▶ Task directions: A single number is all that's needed: how many lines in the data contain the string "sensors".

▶ Input records:
***
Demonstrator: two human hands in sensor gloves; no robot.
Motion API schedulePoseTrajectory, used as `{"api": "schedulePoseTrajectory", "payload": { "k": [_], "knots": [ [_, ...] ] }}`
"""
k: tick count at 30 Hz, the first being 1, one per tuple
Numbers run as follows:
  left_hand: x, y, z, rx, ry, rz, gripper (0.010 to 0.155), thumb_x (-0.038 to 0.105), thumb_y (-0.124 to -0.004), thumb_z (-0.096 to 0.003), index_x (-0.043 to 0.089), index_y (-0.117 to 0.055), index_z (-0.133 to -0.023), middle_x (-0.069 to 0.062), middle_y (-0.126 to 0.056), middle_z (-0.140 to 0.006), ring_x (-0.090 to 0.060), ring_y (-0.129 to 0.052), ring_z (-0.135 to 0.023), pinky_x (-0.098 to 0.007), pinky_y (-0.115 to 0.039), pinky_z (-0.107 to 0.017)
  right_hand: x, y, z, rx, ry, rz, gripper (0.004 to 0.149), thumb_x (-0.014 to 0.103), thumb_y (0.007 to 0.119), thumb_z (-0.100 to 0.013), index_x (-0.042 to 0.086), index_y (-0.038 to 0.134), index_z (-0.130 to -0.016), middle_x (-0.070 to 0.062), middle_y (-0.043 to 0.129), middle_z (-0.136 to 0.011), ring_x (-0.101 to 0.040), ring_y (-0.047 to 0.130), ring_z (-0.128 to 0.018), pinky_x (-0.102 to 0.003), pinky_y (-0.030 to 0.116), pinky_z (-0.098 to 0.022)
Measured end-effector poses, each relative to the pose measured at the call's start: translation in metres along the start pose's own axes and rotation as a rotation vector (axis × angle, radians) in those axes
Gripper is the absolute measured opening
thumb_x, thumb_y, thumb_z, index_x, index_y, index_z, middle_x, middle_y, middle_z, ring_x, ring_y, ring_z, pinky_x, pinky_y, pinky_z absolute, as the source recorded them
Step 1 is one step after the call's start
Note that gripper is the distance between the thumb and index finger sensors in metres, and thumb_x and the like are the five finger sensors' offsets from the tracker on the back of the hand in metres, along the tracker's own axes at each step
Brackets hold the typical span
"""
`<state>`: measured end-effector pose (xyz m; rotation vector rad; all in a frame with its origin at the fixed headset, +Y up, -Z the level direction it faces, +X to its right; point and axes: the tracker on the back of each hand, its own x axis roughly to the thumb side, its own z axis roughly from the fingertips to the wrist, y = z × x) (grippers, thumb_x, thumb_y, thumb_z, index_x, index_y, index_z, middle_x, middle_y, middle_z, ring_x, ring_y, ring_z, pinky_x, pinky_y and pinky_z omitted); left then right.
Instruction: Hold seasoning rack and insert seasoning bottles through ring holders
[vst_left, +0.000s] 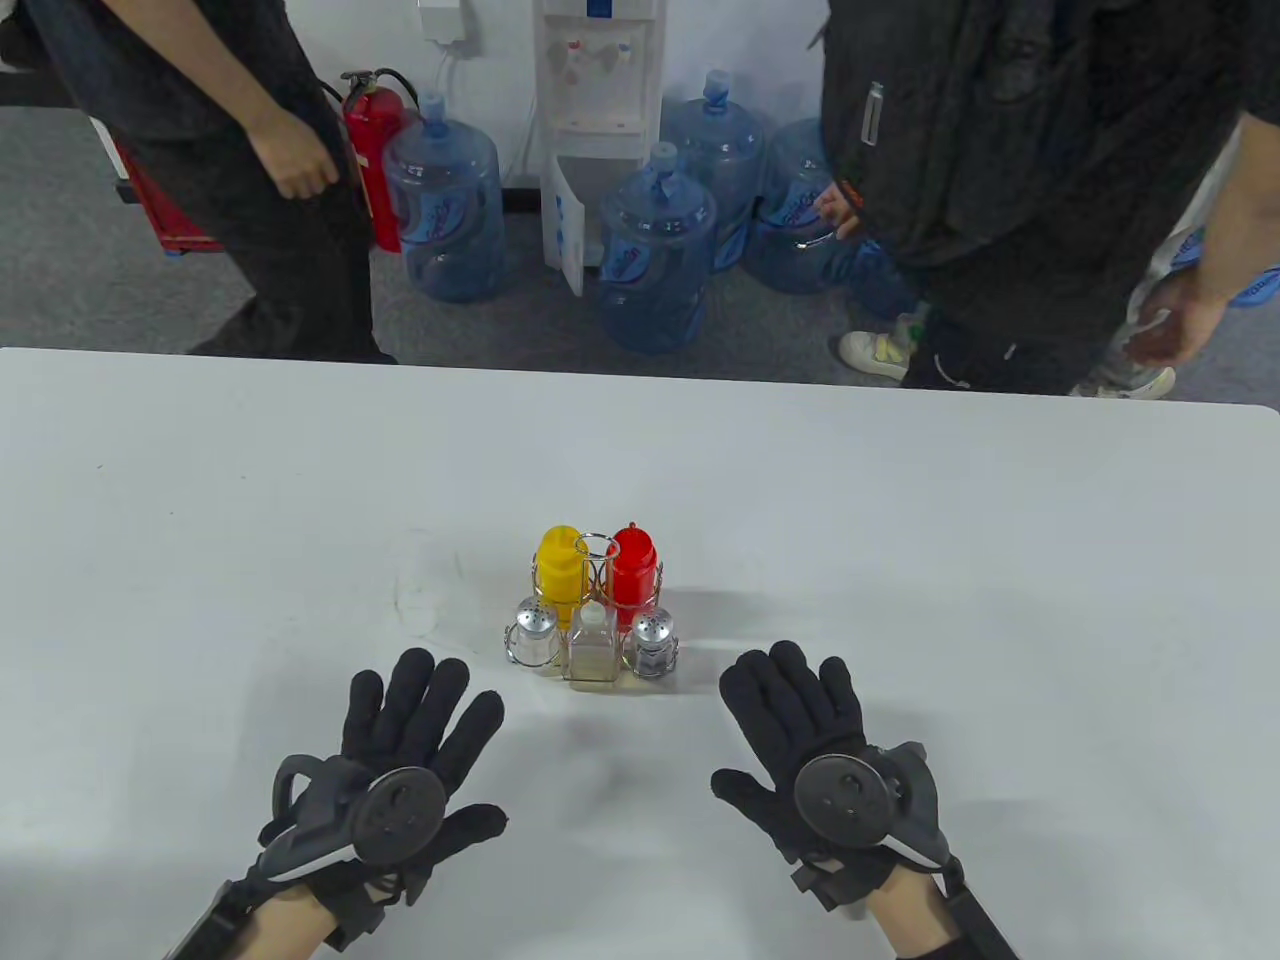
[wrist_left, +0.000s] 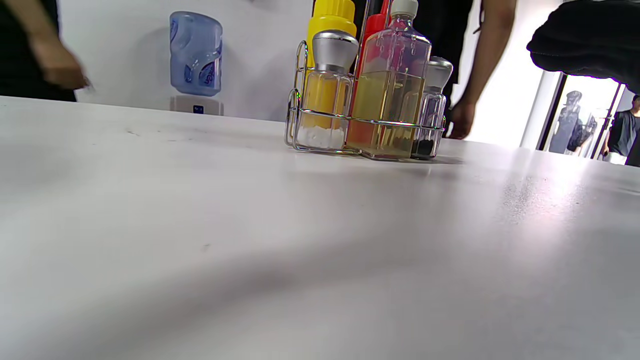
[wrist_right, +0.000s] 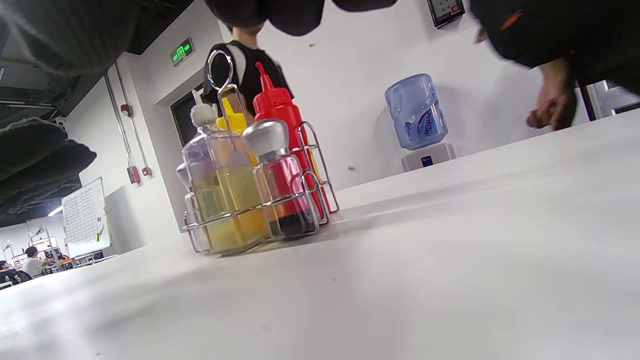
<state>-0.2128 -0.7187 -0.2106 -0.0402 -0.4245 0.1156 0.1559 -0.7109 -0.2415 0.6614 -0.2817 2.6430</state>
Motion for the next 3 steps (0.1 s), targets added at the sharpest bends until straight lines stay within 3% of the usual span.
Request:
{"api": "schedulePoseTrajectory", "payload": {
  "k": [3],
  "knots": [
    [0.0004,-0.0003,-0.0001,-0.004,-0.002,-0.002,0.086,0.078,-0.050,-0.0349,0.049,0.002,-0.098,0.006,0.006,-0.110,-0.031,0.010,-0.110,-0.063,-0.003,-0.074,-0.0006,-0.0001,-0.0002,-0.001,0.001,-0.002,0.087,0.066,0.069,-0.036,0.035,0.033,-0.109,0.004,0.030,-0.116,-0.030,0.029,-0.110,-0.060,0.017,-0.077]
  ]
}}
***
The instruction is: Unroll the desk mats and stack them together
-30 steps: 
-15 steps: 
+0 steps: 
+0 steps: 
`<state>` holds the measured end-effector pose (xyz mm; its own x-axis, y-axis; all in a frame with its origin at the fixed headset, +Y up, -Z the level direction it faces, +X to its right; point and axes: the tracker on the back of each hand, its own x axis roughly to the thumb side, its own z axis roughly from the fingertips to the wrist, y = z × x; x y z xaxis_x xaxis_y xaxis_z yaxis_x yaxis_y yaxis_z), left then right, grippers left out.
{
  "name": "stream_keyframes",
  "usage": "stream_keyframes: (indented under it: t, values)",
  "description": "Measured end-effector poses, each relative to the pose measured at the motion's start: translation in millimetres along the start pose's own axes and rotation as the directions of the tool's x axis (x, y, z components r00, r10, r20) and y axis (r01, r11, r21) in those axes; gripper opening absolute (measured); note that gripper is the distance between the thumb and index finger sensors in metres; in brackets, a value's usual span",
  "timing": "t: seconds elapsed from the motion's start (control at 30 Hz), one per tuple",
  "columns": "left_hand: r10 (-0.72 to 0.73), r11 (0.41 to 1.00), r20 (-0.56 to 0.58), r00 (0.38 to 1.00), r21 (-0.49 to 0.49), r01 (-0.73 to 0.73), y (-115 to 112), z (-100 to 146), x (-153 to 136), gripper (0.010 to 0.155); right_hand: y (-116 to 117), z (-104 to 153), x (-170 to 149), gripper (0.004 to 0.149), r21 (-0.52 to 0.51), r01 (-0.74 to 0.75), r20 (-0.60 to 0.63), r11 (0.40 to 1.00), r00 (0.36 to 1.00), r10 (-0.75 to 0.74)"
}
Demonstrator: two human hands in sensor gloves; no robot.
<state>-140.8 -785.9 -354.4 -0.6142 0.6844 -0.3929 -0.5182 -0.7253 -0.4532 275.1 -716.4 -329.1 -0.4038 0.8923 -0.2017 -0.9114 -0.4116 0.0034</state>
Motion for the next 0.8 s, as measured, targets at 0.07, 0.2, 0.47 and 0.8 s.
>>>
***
▶ Final answer: 2